Mark Rodgers

March 5, 2009 06:00 PM
 

*Extended comments highlighted in blue.

Mark Rodgers
West Glover, Vt.
Cow power in the form of electricity generated from methane digesters on farms is gaining popularity in Vermont.

There is currently only one operating digester in our county and around a dozen in the state, but the number is growing and so is public support for "green power.” Utilities that purchase power from dairy methane digesters allow customers to purchase this green power and charge the customers a surcharge over the regular rate. In turn, customers determine how much green power they want. We have businesses advertising that they are now 100% green powered, so the concept works.

However, with only 200 cows, we are considered not "big enough,” since most digesters are on farms with 400 to 1,000 cows with a suggested 400-cow herd size for a viable economic return on investment. I find it puzzling that small European farms have methane digesters. In India, a family with one or two cows has a basic digester (a garbage can in the ground with a gas line to a burner) to provide fuel to cook their meals. But in the U.S. we need to spend in excess of $1 million and have over 400 cows to construct a digester.

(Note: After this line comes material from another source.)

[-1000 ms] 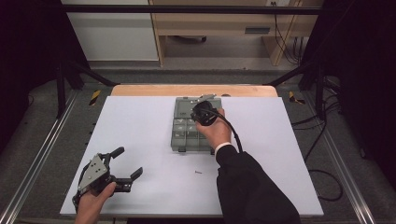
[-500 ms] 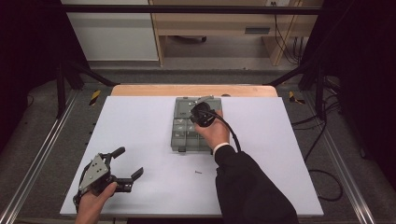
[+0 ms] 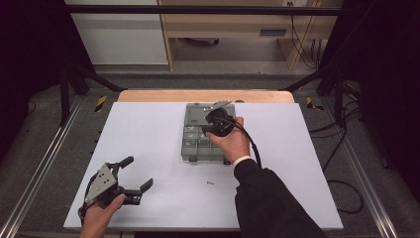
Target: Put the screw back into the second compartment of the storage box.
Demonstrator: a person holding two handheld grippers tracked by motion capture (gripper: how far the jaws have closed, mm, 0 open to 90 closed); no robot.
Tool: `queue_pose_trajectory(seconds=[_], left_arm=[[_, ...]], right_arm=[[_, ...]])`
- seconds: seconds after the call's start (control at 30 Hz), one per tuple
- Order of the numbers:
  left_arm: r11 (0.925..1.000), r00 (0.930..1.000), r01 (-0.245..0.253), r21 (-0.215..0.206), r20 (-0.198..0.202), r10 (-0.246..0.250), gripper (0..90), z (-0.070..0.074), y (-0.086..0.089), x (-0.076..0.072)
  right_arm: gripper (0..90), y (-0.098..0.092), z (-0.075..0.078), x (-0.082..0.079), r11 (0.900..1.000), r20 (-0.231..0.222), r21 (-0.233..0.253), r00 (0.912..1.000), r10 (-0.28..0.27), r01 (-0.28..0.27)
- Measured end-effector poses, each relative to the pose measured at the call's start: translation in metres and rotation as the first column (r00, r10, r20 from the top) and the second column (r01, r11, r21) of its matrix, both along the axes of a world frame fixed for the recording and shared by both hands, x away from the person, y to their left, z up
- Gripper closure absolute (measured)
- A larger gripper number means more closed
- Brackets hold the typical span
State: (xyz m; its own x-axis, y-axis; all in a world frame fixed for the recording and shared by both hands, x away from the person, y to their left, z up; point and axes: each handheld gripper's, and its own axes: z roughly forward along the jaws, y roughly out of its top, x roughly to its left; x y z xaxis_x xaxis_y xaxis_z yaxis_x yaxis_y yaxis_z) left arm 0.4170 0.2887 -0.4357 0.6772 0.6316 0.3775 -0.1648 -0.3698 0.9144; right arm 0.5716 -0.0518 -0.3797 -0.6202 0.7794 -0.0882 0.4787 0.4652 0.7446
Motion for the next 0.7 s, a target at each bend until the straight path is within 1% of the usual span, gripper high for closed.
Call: queue_pose_trajectory(seconds=[0.03,0.07,0.1,0.13,0.17,0.2,0.23,0.27,0.33,0.37,0.4,0.43,0.47,0.5,0.53,0.63,0.7], left_arm=[[1.0000,1.0000,0.002,0.001,-0.001,-0.002,1.1,0.000,0.000,0.000],[1.0000,1.0000,0.002,0.001,-0.001,-0.002,1.1,0.000,0.000,0.000],[1.0000,1.0000,0.000,0.002,-0.002,0.000,1.1,0.000,0.000,0.000],[1.0000,1.0000,-0.004,-0.001,-0.004,0.004,1.1,-0.001,0.001,0.000],[1.0000,1.0000,-0.007,-0.005,-0.003,0.007,1.1,-0.001,0.001,0.000],[0.9999,0.9999,-0.013,-0.002,-0.006,0.013,1.1,-0.002,0.002,0.000],[0.9999,0.9998,-0.016,-0.002,-0.008,0.016,1.1,-0.003,0.002,-0.001],[0.9999,0.9998,-0.016,-0.002,-0.008,0.016,1.1,-0.003,0.002,-0.001],[0.9997,0.9996,-0.024,0.003,-0.013,0.024,1.1,-0.004,0.003,-0.001],[0.9997,0.9997,-0.022,0.005,-0.014,0.022,1.1,-0.004,0.003,-0.001],[0.9997,0.9996,-0.024,0.006,-0.016,0.024,1.1,-0.005,0.003,-0.001],[0.9996,0.9994,-0.029,0.006,-0.020,0.029,1.1,-0.005,0.004,-0.001],[0.9994,0.9992,-0.033,0.004,-0.021,0.033,1.1,-0.006,0.004,-0.001],[0.9993,0.9991,-0.035,0.010,-0.022,0.036,1.1,-0.006,0.004,-0.001],[0.9993,0.9991,-0.036,0.008,-0.023,0.036,1.2,-0.006,0.004,-0.001],[0.9993,0.9991,-0.037,0.004,-0.022,0.037,1.2,-0.006,0.003,-0.001],[0.9994,0.9991,-0.034,0.007,-0.025,0.034,1.1,-0.006,0.003,-0.001]], right_arm=[[46.6,-0.004,0.005,-0.007,1.000,0.018,0.003,0.9998,-0.011,0.011],[43.9,-0.006,0.007,-0.011,1.000,0.022,0.006,0.9997,-0.013,0.013],[43.9,-0.006,0.007,-0.011,1.000,0.022,0.006,0.9997,-0.013,0.013],[37.5,-0.010,0.010,-0.018,1.000,0.036,-0.007,0.9991,-0.022,0.022],[37.5,-0.010,0.010,-0.018,1.000,0.036,-0.007,0.9991,-0.022,0.022],[32.2,-0.015,0.012,-0.026,0.999,0.046,-0.015,0.9984,-0.035,0.035],[30.0,-0.018,0.013,-0.031,0.999,0.049,-0.006,0.9980,-0.041,0.041],[30.0,-0.018,0.013,-0.031,0.999,0.049,-0.006,0.9980,-0.041,0.041],[25.0,-0.025,0.014,-0.039,0.999,0.044,0.007,0.9979,-0.046,0.046],[22.4,-0.028,0.015,-0.043,0.999,0.035,0.008,0.9982,-0.049,0.049],[20.3,-0.035,0.016,-0.051,0.999,0.032,0.012,0.9984,-0.047,0.046],[20.3,-0.035,0.016,-0.051,0.999,0.032,0.012,0.9984,-0.047,0.046],[15.6,-0.042,0.016,-0.057,0.999,0.026,0.028,0.9989,-0.039,0.038],[15.6,-0.042,0.016,-0.057,0.999,0.026,0.028,0.9989,-0.039,0.038],[13.4,-0.048,0.016,-0.063,0.999,0.025,0.030,0.9993,-0.027,0.026],[8.3,-0.053,0.015,-0.070,0.999,0.027,0.020,0.9991,0.032,-0.032],[6.5,-0.053,0.015,-0.074,0.998,0.031,0.008,0.9978,0.058,-0.059]])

It seems that local, state and federal government would encourage an industrywide effort to harness this valuable resource escaping into the atmosphere. It is probably more cost-effective than the billions invested in ethanol production and could be part of an economic recovery plan.

I believe that in the next decade the possibility for us to generate power from wind, solar and methane and sell it back into the power grid would provide a profitable revenue stream for dairies of all sizes.

I have done very little research on trading carbon credits but suggested that our dairy cooperative take a look at bundling members' carbon credits and assist in marketing them as a block, just as they do with our milk. I have seen no action as of yet.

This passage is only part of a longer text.